May 29, 2020 by Jim 2 Comments

Mount Rushmore

 

My brother, Philip Redwine, that is Philip spelled with the Biblical one “l”, graduated from the Oklahoma University Law School while I was an undergraduate at Indiana University. When I asked him what he had been taught he told me the entire process boiled down to “learning to think like a lawyer”. When I excitedly quizzed him about that arcane and mysterious subject he replied the whole three years of law school could be summarized by the following story:

“A client asked his attorney for advice as to whether he should file for a divorce. The client told the attorney that each time he tried to climb the stairs to the second floor of the couple’s home his wife would kick him back down. The man said to the attorney, ‘Doesn’t that show she doesn’t love me anymore?’ The attorney reflected on the situation and thoughtfully responded, ‘Either that or she just doesn’t want you upstairs.’”

So, to think like a lawyer means to objectively consider a situation from all sides and apply any relevant analogies to it.

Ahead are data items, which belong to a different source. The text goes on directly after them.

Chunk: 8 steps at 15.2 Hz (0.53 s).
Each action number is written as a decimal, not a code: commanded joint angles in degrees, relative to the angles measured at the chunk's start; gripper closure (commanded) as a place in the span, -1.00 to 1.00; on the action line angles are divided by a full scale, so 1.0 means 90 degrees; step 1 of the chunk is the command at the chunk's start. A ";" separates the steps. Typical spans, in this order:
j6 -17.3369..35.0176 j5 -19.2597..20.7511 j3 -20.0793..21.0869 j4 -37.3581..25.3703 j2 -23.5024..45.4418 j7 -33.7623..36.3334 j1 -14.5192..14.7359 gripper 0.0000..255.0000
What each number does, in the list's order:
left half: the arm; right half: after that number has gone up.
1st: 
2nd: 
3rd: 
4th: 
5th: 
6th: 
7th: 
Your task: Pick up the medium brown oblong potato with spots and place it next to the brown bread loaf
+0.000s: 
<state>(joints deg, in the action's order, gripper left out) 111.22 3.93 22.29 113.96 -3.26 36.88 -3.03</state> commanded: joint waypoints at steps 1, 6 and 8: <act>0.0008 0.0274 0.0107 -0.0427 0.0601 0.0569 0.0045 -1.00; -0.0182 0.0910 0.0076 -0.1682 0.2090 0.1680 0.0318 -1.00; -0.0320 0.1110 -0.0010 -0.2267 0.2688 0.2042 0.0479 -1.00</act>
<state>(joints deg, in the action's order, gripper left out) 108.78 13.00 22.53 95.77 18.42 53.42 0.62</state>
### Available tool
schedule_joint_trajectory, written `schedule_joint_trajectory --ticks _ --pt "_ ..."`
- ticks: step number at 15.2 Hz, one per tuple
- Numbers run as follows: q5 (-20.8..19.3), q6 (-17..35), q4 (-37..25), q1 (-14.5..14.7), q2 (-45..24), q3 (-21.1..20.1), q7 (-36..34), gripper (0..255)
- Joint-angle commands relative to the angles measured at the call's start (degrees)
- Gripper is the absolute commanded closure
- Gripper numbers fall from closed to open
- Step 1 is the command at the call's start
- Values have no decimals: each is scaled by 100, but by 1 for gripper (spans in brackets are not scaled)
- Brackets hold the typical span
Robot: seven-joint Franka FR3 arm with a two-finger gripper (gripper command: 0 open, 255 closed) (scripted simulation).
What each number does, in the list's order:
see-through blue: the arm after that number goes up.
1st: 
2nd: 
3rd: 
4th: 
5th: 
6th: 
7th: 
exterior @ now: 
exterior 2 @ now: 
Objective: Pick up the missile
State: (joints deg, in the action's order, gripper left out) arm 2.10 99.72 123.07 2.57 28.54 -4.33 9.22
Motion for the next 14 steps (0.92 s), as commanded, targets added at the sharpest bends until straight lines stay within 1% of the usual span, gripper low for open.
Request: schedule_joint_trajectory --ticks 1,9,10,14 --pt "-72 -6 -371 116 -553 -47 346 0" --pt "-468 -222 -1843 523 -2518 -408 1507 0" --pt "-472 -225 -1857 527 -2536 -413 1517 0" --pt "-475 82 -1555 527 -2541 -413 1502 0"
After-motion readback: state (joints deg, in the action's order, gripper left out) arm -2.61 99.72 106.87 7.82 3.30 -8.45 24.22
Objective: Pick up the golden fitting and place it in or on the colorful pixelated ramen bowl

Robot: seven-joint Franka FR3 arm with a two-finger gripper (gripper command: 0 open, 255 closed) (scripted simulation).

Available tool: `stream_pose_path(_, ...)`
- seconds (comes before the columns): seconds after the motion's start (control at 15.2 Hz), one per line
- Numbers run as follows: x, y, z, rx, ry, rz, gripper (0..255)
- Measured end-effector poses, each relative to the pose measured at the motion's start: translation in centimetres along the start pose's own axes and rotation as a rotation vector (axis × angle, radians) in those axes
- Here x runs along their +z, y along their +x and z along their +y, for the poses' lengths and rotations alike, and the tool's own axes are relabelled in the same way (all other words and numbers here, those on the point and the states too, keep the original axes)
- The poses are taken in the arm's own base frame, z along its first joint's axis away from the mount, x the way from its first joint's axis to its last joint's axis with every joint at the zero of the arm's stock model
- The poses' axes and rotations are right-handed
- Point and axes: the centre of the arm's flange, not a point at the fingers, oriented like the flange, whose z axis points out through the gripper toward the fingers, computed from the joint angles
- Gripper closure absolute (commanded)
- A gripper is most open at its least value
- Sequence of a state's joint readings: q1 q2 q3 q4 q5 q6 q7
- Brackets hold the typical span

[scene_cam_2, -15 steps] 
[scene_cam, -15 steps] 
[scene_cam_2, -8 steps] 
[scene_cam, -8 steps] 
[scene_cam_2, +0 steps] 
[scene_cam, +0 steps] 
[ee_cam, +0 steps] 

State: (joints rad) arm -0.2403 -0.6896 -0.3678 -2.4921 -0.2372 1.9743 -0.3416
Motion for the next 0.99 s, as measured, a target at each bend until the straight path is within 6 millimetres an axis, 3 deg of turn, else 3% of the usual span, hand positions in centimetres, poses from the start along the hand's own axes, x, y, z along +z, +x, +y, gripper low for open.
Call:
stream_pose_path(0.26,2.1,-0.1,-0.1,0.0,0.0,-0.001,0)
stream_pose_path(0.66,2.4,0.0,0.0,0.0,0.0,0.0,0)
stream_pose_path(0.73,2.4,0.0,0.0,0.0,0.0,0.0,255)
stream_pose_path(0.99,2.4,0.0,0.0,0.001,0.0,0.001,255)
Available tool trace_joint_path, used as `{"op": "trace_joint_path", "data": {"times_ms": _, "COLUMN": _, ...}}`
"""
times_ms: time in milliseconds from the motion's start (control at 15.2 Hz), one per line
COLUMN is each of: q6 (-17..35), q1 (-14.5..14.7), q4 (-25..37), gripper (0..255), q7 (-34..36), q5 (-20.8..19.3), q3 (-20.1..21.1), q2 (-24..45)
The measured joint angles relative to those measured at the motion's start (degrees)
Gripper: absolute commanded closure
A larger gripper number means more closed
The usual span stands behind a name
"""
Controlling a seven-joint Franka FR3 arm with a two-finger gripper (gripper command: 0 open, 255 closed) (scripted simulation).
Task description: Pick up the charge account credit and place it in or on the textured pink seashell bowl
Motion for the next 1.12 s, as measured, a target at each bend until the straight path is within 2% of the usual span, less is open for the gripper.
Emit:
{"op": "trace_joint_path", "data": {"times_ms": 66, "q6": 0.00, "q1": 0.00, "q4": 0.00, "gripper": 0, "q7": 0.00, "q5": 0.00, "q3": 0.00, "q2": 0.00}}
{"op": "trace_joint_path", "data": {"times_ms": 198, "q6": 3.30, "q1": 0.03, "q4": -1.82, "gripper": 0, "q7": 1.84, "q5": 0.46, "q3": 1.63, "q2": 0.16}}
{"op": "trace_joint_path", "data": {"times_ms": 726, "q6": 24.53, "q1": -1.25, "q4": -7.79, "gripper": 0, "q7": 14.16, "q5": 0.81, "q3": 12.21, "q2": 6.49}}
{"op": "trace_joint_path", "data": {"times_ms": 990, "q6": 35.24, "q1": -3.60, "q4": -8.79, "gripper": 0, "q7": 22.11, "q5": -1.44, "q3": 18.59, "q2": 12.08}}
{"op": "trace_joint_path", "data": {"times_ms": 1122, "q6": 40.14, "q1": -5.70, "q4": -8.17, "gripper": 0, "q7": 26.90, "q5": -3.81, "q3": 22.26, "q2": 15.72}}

After three years of my own legal education at Indiana University, then ten years practicing law and forty years of being a judge, my conclusion is my brother was right and that lawyer-type analysis requires imagination and objective open-mindedness. I respectfully suggest we may want to try this approach to our COVID-19 impacted situation as some of our greatest legally trained presidents might have done. Yes, we must act now but we should do so with wisdom, courage and imagination.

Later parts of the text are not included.